Data records:

= = = = =

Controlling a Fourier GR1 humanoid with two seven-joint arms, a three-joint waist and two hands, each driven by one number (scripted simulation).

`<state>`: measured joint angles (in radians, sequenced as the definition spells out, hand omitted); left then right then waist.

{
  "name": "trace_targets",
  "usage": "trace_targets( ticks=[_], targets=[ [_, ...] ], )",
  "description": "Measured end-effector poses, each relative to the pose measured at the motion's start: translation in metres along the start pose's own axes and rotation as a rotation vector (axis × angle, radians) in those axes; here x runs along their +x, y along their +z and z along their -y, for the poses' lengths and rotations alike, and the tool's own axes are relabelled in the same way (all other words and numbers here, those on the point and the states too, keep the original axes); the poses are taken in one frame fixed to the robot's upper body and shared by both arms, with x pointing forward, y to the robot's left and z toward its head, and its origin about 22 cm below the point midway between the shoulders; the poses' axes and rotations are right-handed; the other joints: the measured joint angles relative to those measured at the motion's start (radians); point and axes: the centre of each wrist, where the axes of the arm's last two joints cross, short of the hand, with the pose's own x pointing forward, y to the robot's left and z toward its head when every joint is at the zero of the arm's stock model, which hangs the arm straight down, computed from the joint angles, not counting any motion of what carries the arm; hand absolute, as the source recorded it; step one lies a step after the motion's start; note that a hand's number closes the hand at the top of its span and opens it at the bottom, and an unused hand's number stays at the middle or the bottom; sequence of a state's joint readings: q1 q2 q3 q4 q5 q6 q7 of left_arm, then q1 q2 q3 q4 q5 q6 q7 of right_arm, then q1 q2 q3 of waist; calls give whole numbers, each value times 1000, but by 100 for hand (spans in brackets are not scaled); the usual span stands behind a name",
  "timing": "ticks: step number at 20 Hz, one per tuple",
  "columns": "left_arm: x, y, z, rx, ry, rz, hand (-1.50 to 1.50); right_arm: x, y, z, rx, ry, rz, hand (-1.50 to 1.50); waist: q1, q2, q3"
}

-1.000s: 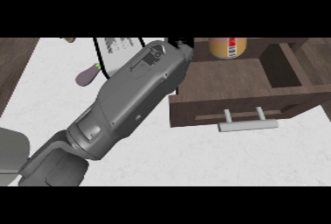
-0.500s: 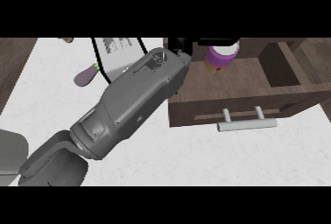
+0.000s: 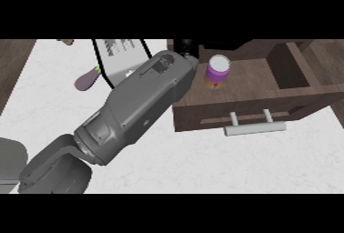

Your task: Pick up the can, place it into the drawer and close the drawer

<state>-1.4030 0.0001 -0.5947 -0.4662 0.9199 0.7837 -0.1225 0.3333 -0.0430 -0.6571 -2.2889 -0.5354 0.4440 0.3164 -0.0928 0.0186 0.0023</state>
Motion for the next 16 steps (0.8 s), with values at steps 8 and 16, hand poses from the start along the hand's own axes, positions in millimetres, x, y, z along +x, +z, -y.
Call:
trace_targets(
  ticks=[8, 16],
  targets=[
    [-2, 1, 0, 17, 25, 17, -150, 10, -8, -6, 12, 59, 54, -150, 1, 2, 0],
    [2, 2, 3, 4, 71, 69, -150, 28, -22, -14, 111, 260, 205, -150, 16, 1, -1]
  ],
)
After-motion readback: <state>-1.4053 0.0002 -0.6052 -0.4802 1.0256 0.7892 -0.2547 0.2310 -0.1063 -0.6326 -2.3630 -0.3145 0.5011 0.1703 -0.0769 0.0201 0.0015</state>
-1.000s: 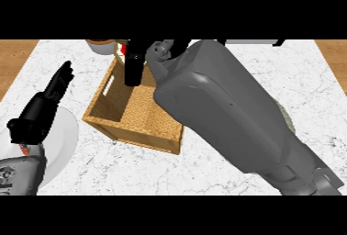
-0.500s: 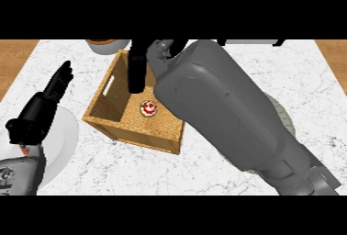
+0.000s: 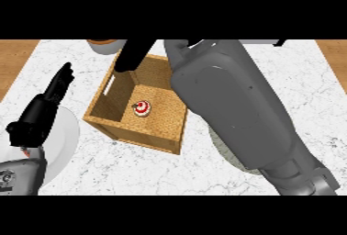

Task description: Pick the cupcake from the placemat and place it in the basket

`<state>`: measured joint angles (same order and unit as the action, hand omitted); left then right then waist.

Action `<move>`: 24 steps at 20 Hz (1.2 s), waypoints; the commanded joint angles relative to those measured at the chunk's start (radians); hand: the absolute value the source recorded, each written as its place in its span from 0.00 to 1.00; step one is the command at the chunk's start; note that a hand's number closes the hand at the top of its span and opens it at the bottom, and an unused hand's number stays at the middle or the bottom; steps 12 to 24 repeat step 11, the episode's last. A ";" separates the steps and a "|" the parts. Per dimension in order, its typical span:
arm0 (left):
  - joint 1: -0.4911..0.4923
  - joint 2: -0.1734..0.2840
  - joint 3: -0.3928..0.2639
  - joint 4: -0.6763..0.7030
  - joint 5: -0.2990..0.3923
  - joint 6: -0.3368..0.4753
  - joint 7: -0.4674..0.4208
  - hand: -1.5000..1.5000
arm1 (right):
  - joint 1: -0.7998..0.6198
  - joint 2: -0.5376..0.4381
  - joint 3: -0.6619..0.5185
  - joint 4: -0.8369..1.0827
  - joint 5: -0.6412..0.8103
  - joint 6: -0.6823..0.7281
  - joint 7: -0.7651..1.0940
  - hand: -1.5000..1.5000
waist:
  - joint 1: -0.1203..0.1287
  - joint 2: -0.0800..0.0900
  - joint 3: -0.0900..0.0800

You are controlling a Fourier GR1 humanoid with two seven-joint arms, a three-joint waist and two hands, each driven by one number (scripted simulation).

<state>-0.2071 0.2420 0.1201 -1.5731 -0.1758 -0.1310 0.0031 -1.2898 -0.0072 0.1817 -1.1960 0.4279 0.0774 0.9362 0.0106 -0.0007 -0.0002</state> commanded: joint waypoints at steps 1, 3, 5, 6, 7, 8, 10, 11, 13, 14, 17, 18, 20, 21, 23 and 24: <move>0.026 0.001 0.003 -0.041 0.006 -0.002 0.016 0.50 | -0.006 -0.021 -0.109 -0.019 0.052 -0.193 0.014 0.00 | 0.003 -0.002 0.001; -0.002 0.010 0.011 -0.010 0.011 -0.011 0.009 0.50 | 0.064 -0.011 -0.115 -0.024 0.097 -0.288 -0.013 0.00 | -0.006 0.002 0.000; 0.015 0.019 0.026 0.006 0.023 -0.021 -0.014 0.50 | 0.074 -0.081 -0.186 -0.088 0.068 -0.267 0.018 0.00 | -0.021 -0.003 0.001; 0.028 -0.008 -0.003 -0.012 -0.015 0.012 0.004 0.50 | 0.102 -0.055 -0.170 -0.114 0.088 -0.301 0.011 0.00 | -0.017 -0.003 0.001; 0.020 -0.009 0.006 -0.001 -0.003 0.010 -0.005 0.50 | 0.071 -0.116 -0.229 -0.118 0.071 -0.283 0.028 0.00 | -0.021 -0.003 0.001; -0.012 -0.001 0.012 -0.032 0.011 0.002 0.043 0.50 | 0.134 -0.125 -0.219 -0.157 0.080 -0.286 0.006 0.00 | -0.023 -0.004 0.001; 0.034 -0.019 -0.001 -0.023 -0.014 0.022 -0.003 0.50 | 0.193 -0.176 -0.285 -0.162 0.048 -0.281 -0.025 0.00 | -0.020 -0.001 0.001; 0.035 -0.016 -0.002 -0.015 -0.013 0.015 -0.004 0.50 | 0.232 -0.207 -0.294 -0.209 0.029 -0.246 -0.033 0.00 | -0.024 -0.002 0.001; 0.035 -0.016 -0.002 -0.015 -0.013 0.015 -0.004 0.50 | 0.232 -0.207 -0.294 -0.209 0.029 -0.246 -0.033 0.00 | -0.024 -0.002 0.001; 0.035 -0.016 -0.002 -0.015 -0.013 0.015 -0.004 0.50 | 0.232 -0.207 -0.294 -0.209 0.029 -0.246 -0.033 0.00 | -0.024 -0.002 0.001; 0.035 -0.016 -0.002 -0.015 -0.013 0.015 -0.004 0.50 | 0.232 -0.207 -0.294 -0.209 0.029 -0.246 -0.033 0.00 | -0.024 -0.002 0.001; 0.035 -0.016 -0.002 -0.015 -0.013 0.015 -0.004 0.50 | 0.232 -0.207 -0.294 -0.209 0.029 -0.246 -0.033 0.00 | -0.024 -0.002 0.001; 0.035 -0.016 -0.002 -0.015 -0.013 0.015 -0.004 0.50 | 0.232 -0.207 -0.294 -0.209 0.029 -0.246 -0.033 0.00 | -0.024 -0.002 0.001; 0.035 -0.016 -0.002 -0.015 -0.013 0.015 -0.004 0.50 | 0.232 -0.207 -0.294 -0.209 0.029 -0.246 -0.033 0.00 | -0.024 -0.002 0.001; 0.035 -0.016 -0.002 -0.015 -0.013 0.015 -0.004 0.50 | 0.232 -0.207 -0.294 -0.209 0.029 -0.246 -0.033 0.00 | -0.024 -0.002 0.001; 0.035 -0.016 -0.002 -0.015 -0.013 0.015 -0.004 0.50 | 0.232 -0.207 -0.294 -0.209 0.029 -0.246 -0.033 0.00 | -0.024 -0.002 0.001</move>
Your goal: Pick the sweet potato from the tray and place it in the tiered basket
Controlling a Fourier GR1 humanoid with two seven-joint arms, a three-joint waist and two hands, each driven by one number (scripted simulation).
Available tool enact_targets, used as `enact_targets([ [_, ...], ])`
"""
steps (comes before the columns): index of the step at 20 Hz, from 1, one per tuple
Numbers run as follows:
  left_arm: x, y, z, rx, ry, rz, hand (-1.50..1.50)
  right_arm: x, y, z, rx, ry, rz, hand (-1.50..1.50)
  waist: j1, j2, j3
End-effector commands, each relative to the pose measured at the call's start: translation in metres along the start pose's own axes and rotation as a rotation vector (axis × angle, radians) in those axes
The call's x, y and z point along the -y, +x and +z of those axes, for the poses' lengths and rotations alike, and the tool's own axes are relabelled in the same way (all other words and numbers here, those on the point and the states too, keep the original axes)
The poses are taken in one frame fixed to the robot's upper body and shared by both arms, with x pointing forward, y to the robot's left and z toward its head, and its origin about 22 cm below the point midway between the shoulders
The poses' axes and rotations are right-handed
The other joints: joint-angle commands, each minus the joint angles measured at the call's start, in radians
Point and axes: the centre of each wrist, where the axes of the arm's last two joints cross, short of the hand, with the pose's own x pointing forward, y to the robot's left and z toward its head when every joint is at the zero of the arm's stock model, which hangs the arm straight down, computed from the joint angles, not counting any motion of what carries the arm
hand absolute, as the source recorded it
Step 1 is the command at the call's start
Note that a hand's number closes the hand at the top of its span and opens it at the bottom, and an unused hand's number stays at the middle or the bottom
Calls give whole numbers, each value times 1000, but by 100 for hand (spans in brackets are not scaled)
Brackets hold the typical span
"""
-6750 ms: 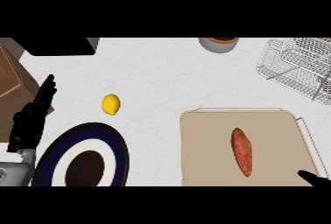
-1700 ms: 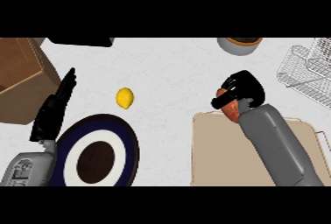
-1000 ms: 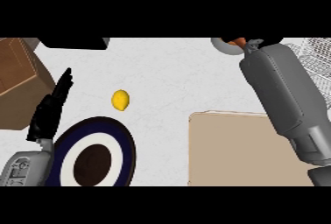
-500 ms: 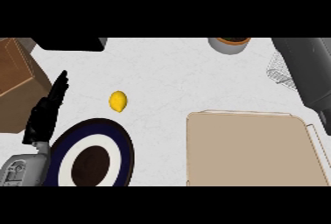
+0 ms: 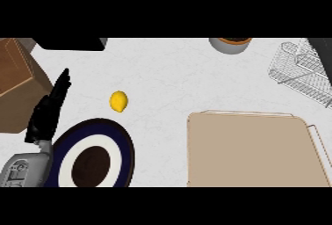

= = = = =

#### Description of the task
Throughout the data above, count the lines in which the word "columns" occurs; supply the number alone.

#### Answer for the task
2